Exercise aim ->
Retype the data below, every word of it, exactly.
Content starts
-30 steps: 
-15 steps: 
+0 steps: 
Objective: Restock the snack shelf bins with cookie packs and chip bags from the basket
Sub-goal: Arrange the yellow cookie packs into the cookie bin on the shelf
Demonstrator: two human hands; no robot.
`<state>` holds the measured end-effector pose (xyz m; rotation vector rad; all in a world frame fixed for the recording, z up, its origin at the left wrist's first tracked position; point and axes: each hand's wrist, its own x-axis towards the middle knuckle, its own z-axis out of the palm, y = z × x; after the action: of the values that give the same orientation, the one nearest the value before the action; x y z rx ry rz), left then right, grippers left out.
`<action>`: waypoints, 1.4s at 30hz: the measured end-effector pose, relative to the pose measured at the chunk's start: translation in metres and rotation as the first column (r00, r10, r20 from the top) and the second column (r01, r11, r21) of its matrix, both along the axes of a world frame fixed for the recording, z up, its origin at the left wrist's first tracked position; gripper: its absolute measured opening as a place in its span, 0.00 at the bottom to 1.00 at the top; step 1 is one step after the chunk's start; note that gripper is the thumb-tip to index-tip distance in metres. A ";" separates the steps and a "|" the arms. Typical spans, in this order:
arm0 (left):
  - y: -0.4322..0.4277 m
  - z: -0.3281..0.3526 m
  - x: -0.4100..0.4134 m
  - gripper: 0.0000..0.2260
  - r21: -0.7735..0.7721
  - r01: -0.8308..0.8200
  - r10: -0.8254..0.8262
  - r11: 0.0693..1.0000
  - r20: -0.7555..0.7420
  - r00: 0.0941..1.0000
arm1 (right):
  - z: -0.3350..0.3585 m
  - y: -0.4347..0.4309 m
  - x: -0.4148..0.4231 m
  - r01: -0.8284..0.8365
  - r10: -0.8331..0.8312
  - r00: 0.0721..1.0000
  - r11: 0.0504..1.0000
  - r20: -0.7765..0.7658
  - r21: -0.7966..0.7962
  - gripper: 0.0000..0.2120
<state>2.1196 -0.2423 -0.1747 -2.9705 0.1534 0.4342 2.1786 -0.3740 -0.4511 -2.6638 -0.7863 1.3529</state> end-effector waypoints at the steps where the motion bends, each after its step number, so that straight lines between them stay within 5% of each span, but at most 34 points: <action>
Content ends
Task output ->
-30 steps: 
-15 steps: 
+0 steps: 
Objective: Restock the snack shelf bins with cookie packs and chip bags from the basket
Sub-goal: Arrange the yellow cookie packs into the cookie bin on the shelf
Demonstrator: two human hands; no robot.
`<state>` holds the measured end-effector pose (xyz m; rotation vector rad; all in a world frame fixed for the recording, z up, its origin at the left wrist's first tracked position; point and axes: each hand's wrist, its own x-axis towards the middle knuckle, its own z-axis out of the palm, y = z × x; after the action: of the values that give the same orientation, the one nearest the value before the action; x y z rx ry rz), left then right, grippers left out.
`<action>`: waypoints, 1.4s at 30hz: the measured end-effector pose, relative to the pose measured at the chunk's start: translation in metres and rotation as the first column (r00, r10, r20 from the top) and the second column (r01, r11, r21) of its matrix, both along the axes of a world frame fixed for the recording, z up, its origin at the left wrist's first tracked position; gripper: its absolute measured opening as a place in its span, 0.00 at the bottom to 1.00 at the top; step 1 is one step after the chunk's start; note that gripper is the thumb-tip to index-tip distance in metres. A ";" separates the steps and a "|" the arms. Typical spans, in this order:
arm0 (left):
  - y: -0.4322..0.4277 m
  - z: -0.3281..0.3526 m
  - x: -0.4100..0.4134 m
  - gripper: 0.0000..0.2260
  - r21: -0.7735..0.7721
  - r01: -0.8308..0.8200
  - r10: -0.8254..0.8262
  - r11: 0.0693..1.0000
  - r20: -0.7555..0.7420
  - r00: 0.0941..1.0000
arm1 (right):
  - z: -0.3350..0.3585 m
  - y: -0.4347..0.4309 m
  - x: -0.4148..0.4231 m
  - r01: -0.8284..0.8365
  - r10: -0.8331..0.8312
  - r00: 0.0721..1.0000
  - r11: 0.0504..1.0000
  - r20: -0.7765..0.7658
  - r21: -0.7966..0.7962
  - gripper: 0.0000..0.2120
<state>2.1196 -0.2423 -0.1747 -2.9705 0.1534 0.4342 2.1786 -0.3740 -0.4511 -2.6638 -0.7863 1.3529</state> end-effector waypoints at the steps where the motion bends, each after its step number, so that straight lines between them stay within 5% of each span, but at most 34 points: <action>

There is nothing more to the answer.